▶ WHAT TO WORK ON:
In the material below, the lines containing the word "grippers" are required; copy each of them.

*** DATA Section Begins ***

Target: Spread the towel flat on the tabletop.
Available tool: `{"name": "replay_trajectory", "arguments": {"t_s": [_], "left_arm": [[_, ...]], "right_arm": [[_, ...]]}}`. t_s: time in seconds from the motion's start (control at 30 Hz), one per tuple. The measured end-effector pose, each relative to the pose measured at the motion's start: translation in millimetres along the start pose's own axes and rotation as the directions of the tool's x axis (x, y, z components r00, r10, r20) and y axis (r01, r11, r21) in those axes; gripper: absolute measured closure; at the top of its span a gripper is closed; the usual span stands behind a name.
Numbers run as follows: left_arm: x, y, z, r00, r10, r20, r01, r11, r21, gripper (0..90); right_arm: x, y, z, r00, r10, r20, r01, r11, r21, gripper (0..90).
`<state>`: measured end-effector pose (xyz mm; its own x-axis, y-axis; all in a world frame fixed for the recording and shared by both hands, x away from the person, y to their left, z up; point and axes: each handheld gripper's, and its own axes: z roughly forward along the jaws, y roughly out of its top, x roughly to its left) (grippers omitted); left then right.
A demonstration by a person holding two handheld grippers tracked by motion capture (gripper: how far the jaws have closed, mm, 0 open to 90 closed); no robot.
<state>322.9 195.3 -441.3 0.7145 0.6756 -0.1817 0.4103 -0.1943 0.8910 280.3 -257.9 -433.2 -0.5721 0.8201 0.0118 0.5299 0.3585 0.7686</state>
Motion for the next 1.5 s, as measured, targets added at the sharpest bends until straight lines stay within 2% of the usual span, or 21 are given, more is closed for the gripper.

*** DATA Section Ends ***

▶ ANSWER TO THE EXERCISE:
`<state>`: measured end-effector pose (xyz mm; its own x-axis, y-axis; all in a world frame fixed for the recording and shared by both hands, x away from the person, y to their left, z up; point and axes: each handheld gripper's, and its own axes: z roughly forward along the jaws, y roughly out of its top, x roughly to its left) (grippers omitted); left then right.
A demonstration by a person holding two handheld grippers tracked by motion capture (gripper: how far the jaws have closed, mm, 0 open to 90 closed); no robot.

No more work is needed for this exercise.